▽

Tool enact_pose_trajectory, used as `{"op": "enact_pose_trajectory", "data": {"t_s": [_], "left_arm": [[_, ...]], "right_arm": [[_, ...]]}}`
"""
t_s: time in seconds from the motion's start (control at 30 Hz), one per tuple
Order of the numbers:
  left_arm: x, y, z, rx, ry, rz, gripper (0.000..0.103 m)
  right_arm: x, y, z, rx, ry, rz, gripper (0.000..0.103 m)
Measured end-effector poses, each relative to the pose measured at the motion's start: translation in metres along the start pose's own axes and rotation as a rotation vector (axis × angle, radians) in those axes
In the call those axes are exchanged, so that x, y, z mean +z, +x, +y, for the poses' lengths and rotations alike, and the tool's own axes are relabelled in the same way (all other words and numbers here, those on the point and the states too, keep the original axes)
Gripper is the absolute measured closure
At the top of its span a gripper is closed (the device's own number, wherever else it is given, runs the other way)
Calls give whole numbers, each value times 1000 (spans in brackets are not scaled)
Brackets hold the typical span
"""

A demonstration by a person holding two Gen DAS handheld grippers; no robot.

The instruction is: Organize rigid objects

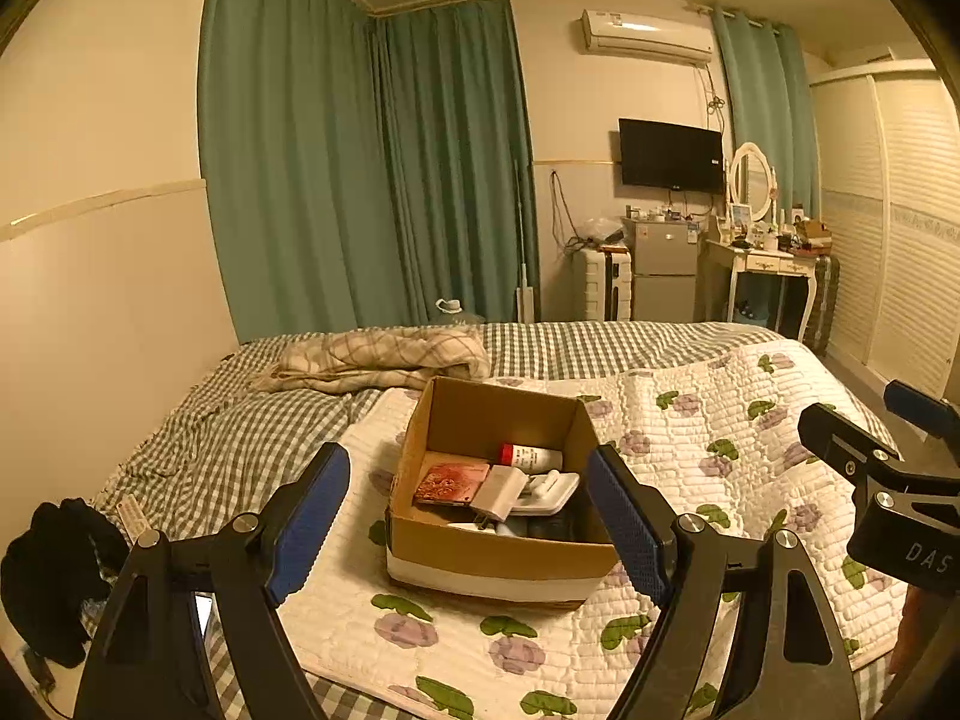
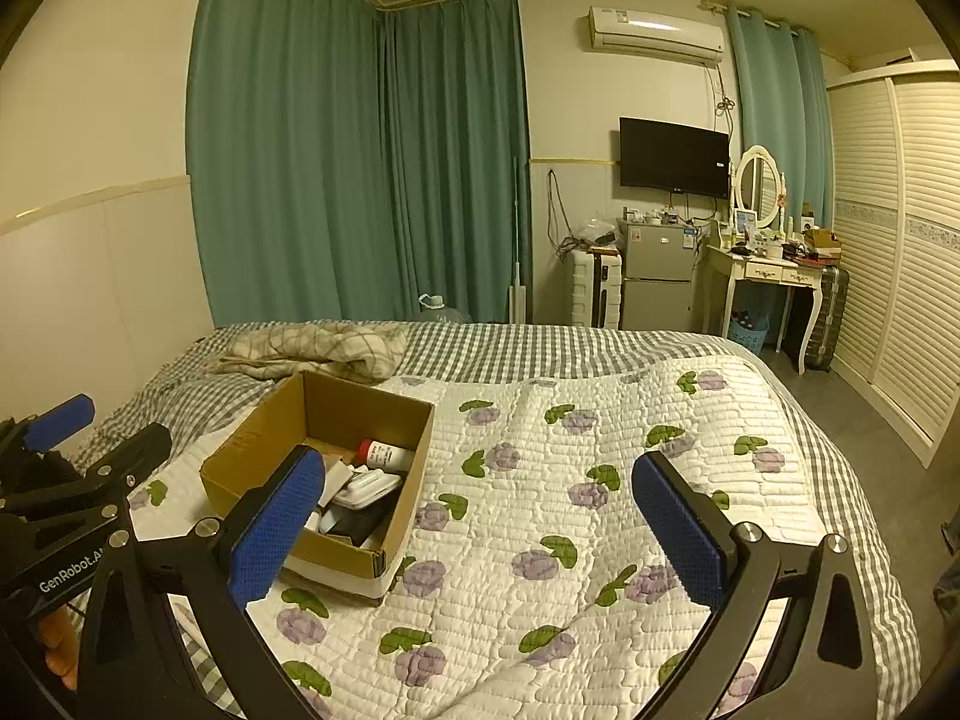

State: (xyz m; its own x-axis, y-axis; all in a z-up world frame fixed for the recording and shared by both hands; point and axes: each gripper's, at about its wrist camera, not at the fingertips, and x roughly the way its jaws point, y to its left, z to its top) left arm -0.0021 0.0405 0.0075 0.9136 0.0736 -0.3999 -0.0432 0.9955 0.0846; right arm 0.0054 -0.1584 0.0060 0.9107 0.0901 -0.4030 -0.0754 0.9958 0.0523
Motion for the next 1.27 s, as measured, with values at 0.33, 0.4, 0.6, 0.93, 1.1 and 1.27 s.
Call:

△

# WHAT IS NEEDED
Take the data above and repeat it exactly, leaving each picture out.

# RESULT OF THIS EXERCISE
Tool enact_pose_trajectory, used as `{"op": "enact_pose_trajectory", "data": {"t_s": [_], "left_arm": [[_, ...]], "right_arm": [[_, ...]]}}`
"""
t_s: time in seconds from the motion's start (control at 30 Hz), one per tuple
Order of the numbers:
  left_arm: x, y, z, rx, ry, rz, gripper (0.000..0.103 m)
  right_arm: x, y, z, rx, ry, rz, gripper (0.000..0.103 m)
Measured end-effector poses, each relative to the pose measured at the motion's start: translation in metres along the start pose's own axes and rotation as a rotation vector (axis × angle, radians) in those axes
In the call those axes are exchanged, so that x, y, z mean +z, +x, +y, for the poses' lengths and rotations alike, and the tool's own axes are relabelled in the same way (all other words and numbers here, those on the point and the states too, keep the original axes)
Gripper is the absolute measured closure
At the top of its span a gripper is closed (the device's own number, wherever else it is given, runs the other way)
Calls give whole numbers, each value times 1000 (spans in brackets are not scaled)
Brackets hold the typical span
"""

A demonstration by a person holding two Gen DAS handheld grippers; no robot.

The instruction is: Organize rigid objects


State: (xyz m; its own x-axis, y-axis; all in a z-up world frame fixed for the recording and shared by both hands; point and axes: each gripper's, at about its wrist camera, not at the fingertips, and x roughly the way its jaws point, y to its left, z to its top) left arm -0.0021 0.0405 0.0075 0.9136 0.0736 -0.3999 -0.0432 0.9955 0.0846; right arm 0.0054 -0.1584 0.0060 0.9107 0.0901 -0.4030 -0.0754 0.9958 0.0523
Motion for the next 1.27 s, as measured, with values at 0.33, 0.4, 0.6, 0.93, 1.1 and 1.27 s.
Call:

Nothing further is required for this exercise.